» Task directions: For the records below, print the lines from the line with "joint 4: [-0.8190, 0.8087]" through the line with "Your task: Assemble" exactly as written; include both end lines and exclude the rest.

» Supplied material:
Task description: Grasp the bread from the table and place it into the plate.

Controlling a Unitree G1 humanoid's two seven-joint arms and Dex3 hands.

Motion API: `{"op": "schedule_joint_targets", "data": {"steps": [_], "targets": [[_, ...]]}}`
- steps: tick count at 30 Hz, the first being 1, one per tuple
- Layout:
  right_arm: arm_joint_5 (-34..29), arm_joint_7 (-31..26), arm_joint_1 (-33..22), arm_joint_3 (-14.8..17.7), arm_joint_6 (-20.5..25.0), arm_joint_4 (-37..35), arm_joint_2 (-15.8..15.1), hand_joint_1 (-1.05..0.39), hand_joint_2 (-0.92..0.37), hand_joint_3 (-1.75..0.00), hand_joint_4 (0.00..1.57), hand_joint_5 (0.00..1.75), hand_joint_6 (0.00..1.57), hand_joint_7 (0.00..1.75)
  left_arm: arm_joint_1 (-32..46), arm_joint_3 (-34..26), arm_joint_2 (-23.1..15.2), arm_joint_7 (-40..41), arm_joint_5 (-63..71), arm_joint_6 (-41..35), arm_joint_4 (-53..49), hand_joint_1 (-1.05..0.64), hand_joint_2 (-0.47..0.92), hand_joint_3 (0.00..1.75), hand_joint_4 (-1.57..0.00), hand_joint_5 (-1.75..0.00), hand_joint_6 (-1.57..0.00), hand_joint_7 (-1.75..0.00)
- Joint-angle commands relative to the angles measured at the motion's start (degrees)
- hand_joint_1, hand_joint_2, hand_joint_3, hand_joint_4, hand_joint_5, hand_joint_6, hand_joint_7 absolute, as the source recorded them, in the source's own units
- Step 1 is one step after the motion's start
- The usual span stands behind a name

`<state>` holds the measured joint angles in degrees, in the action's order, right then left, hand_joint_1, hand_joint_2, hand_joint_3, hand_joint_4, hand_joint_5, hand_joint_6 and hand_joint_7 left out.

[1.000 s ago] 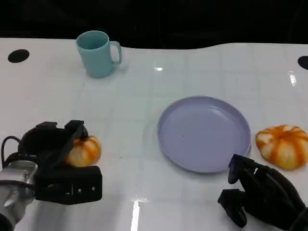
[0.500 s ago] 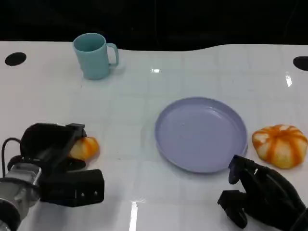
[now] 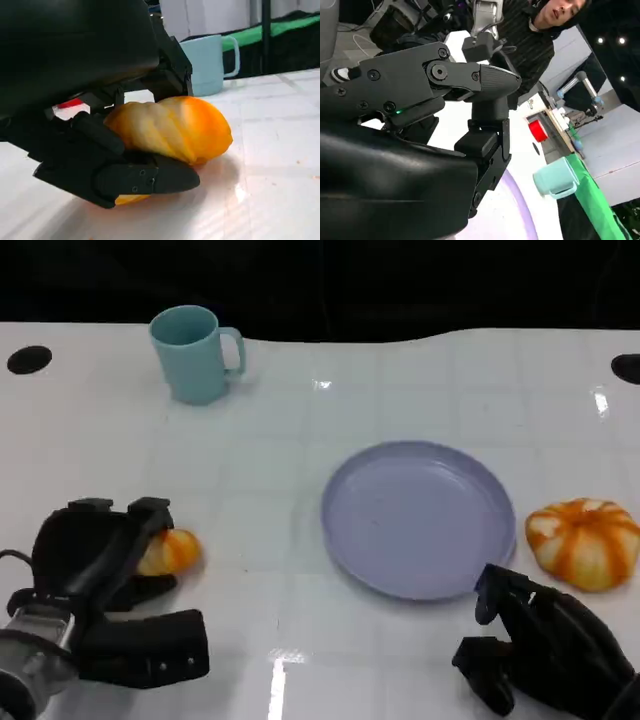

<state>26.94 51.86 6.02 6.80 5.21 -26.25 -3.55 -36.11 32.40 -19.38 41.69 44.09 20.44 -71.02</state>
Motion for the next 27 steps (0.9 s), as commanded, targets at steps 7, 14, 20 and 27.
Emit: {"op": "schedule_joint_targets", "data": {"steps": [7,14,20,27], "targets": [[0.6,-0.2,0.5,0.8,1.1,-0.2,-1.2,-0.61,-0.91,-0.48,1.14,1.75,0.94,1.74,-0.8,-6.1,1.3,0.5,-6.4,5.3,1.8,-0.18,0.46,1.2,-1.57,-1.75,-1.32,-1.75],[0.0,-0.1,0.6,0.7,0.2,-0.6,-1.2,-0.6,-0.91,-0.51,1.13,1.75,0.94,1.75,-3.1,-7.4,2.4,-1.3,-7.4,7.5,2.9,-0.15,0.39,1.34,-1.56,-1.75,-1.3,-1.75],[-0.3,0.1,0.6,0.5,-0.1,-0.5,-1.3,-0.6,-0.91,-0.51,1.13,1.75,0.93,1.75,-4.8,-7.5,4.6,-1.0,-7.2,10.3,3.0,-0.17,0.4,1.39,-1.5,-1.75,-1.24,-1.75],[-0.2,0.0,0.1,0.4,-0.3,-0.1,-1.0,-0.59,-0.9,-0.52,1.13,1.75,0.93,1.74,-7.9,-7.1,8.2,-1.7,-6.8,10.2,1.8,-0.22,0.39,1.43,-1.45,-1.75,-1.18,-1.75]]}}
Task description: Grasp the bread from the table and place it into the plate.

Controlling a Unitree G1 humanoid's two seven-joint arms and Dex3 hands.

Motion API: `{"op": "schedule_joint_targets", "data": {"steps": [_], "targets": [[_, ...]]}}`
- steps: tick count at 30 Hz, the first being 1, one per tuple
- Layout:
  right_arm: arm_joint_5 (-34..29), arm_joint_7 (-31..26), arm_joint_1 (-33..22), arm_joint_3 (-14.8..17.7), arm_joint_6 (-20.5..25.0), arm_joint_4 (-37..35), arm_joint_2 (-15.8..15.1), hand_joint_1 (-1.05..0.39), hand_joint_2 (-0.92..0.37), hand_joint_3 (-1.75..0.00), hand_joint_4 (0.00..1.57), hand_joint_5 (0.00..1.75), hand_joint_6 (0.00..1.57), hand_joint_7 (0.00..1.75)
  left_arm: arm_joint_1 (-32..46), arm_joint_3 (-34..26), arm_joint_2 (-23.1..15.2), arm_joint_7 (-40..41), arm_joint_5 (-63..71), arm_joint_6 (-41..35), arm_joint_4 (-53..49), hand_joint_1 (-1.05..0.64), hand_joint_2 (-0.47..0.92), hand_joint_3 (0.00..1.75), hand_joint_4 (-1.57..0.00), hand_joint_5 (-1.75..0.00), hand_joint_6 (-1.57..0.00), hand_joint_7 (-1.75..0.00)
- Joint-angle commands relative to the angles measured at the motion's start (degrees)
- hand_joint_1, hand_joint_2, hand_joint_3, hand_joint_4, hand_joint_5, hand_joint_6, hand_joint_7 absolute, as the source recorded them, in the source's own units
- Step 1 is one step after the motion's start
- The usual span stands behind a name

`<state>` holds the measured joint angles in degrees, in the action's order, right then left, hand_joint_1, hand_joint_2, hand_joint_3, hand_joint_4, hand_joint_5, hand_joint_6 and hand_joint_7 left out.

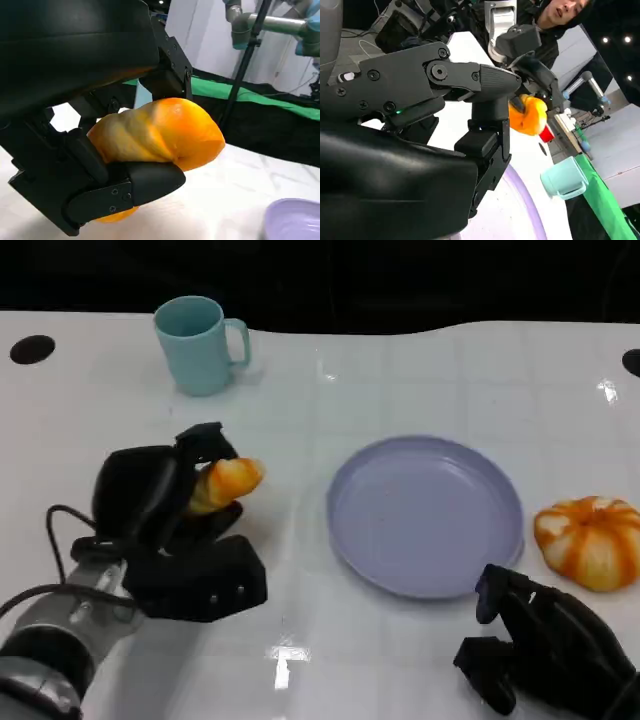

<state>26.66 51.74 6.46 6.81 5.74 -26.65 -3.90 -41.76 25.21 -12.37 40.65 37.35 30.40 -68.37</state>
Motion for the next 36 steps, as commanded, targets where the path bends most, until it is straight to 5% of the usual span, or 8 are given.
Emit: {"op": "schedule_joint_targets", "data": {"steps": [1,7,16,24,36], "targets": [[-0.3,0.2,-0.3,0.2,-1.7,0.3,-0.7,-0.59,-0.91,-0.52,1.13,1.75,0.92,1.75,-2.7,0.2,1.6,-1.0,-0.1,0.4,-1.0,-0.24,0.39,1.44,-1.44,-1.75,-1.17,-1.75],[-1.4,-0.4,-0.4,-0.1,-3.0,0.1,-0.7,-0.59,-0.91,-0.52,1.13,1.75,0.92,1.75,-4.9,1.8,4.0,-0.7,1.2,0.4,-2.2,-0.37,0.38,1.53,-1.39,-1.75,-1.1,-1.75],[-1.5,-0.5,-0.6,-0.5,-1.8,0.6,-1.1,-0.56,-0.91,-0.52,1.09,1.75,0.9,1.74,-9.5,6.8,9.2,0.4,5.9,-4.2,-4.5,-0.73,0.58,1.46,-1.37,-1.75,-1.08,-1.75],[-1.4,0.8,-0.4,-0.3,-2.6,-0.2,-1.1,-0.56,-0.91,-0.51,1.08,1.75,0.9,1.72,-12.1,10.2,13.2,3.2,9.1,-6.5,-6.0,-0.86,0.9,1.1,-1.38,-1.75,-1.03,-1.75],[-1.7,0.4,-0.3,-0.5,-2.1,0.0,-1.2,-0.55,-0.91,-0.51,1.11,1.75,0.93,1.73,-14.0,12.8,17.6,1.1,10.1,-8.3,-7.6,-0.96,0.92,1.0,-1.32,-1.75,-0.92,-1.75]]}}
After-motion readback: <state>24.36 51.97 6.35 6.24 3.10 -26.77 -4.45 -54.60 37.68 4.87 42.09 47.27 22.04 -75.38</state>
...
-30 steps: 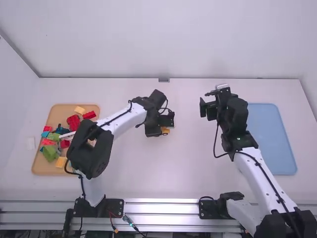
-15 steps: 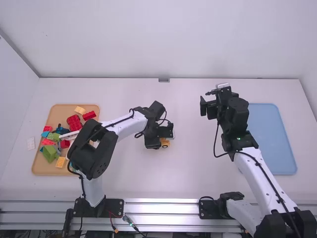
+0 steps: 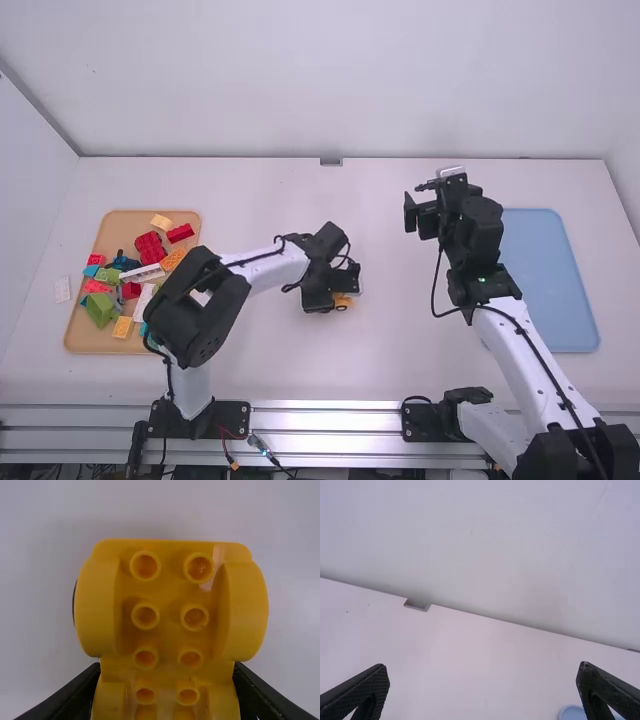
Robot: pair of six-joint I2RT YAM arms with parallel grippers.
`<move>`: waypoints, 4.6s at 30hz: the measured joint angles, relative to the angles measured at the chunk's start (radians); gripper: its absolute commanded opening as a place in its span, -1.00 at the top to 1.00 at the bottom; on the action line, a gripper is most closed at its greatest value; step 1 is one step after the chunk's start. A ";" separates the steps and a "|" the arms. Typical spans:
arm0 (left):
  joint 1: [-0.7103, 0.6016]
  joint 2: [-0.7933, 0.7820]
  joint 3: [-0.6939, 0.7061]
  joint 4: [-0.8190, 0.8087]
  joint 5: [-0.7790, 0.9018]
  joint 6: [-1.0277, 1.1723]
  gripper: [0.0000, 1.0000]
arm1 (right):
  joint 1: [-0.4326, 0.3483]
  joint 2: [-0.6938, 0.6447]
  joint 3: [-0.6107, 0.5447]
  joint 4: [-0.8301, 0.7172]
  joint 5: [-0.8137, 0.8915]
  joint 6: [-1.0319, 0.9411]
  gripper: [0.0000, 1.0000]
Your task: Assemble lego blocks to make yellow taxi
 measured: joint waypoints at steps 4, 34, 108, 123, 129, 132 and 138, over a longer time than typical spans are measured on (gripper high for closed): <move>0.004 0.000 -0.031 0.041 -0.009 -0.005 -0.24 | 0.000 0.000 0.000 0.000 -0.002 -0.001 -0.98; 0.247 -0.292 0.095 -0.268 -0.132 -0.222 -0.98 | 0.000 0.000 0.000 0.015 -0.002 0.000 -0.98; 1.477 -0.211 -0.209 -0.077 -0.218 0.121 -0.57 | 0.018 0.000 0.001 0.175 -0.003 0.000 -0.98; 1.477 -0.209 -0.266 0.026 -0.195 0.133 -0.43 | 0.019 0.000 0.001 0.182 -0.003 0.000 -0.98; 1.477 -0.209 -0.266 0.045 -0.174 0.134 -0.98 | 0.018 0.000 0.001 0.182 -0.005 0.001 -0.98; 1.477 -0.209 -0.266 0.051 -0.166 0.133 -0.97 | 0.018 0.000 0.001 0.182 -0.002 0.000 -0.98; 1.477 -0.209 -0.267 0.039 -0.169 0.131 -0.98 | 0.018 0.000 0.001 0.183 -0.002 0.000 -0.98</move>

» Solved exercise:
  joint 4: [-0.8190, 0.8087]
  joint 5: [-0.7790, 0.9018]
  joint 6: [-1.0277, 1.1723]
  gripper: [0.0000, 1.0000]
arm1 (right):
  joint 1: [-0.4326, 0.3483]
  joint 2: [-0.6938, 0.6447]
  joint 3: [-0.6107, 0.5447]
  joint 4: [-0.8301, 0.7172]
  joint 5: [-0.8137, 0.8915]
  joint 6: [-1.0319, 0.9411]
  gripper: [0.0000, 1.0000]
Your task: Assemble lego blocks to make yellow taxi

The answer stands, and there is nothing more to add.